Au moment de la révision constitutionnelle de cet article, en 1995, pour élargir le champ du référendum, le garde des Sceaux Jacques Toubon avait d’ailleurs expressément écarté devant l’Assemblée nationale son utilisation pour des questions tendant aux « libertés publiques » ou au « droit pénal »:
« Il est des sujets qui me paraissent devoir impérativement relever de la voie parlementaire. Il s’agit d’abord des questions dont l’examen relève des prérogatives traditionnelles du Parlement, comme les libertés publiques, le droit pénal ou encore les lois de finances.
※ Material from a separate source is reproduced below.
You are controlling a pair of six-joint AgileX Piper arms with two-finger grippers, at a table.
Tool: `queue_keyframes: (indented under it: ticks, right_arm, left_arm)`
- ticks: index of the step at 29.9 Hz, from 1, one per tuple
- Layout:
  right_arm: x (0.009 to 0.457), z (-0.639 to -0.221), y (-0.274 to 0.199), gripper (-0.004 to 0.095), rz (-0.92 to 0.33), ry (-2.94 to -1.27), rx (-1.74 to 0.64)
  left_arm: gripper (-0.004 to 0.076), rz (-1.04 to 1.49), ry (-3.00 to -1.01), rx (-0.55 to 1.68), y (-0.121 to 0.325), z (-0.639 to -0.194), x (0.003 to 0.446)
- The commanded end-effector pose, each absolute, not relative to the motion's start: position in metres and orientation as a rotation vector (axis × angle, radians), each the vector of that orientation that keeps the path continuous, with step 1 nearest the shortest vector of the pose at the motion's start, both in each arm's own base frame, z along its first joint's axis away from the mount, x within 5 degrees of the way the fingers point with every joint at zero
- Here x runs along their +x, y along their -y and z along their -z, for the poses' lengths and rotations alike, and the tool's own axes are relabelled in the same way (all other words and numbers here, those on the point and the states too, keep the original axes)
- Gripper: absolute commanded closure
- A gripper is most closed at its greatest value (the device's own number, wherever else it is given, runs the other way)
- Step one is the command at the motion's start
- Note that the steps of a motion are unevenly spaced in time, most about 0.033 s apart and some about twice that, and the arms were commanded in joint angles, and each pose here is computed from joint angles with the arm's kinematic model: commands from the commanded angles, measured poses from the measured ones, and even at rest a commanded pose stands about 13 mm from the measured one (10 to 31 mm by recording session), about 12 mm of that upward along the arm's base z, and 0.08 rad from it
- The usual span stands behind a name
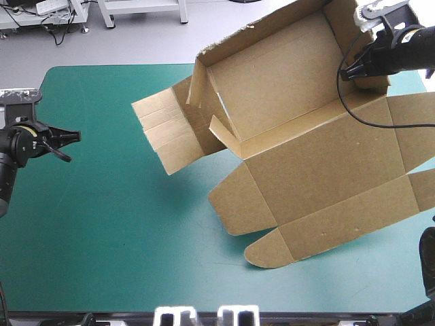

Il en est de même des questions de souveraineté comme la police, la défense et la politique étrangère. Pour d’autres sujets, le référendum, qui demeure toujours l’exception par rapport à la voie parlementaire, est souhaitable lorsqu’une grande question est en jeu.«
Mais le Conseil constitutionnel peut-il vraiment annuler l’organisation d’un référendum ? Il ne l’a jamais fait. En 1962, les juges de la rue de Montpensier ont d’ailleurs admis qu’ils ne pouvaient contrôler la validité d’un référendum adopté par les Français car il constitue « l’expression de la souveraineté populaire ».
Pour Jean-Philippe Derosier, le cas de figure envisagé par Nicolas Sarkozy aurait toutefois toutes les chances d’aboutir à une décision inédite : « le Conseil constitutionnel ne contrôle pas la validité des référendums après le vote. En revanche, depuis une jurisprudence de 2000, il contrôle les actes préparatoires à un tel scrutin. Il pourrait donc annuler le décret de convocation du référendum« .
Cette décision provoquerait à n’en pas douter une déflagration politique. Mais l’universitaire estime pour autant que « le Conseil constitutionnel, gardien des libertés fondamentales, choisira cette solution, certes délicate, plutôt que de laisser passer un projet de loi comme l’internement des fichés S, lequel porte atteinte à plusieurs droits consitutionnels comme la présomption d’innocence. » Si Nicolas Sarkozy décidait de passer outre cette décision et organisait quand même le référendum, il réaliserait selon le juriste « un véritable coup d’Etat« .
S’il veut quand même faire voter cette loi par référendum, Nicolas Sarkozy le peut mais il doit utiliser l’article 89 de la loi fondamentale, relatif aux révisions constitutionnelles. Cette procédure nécessite des votes conformes du Sénat ainsi que de l’Assemblée nationale… et donc de disposer d’une majorité de députés. Ce qui rendrait le délai du deuxième tour des élections législatives impossible à tenir. Satanées « arguties juridiques ».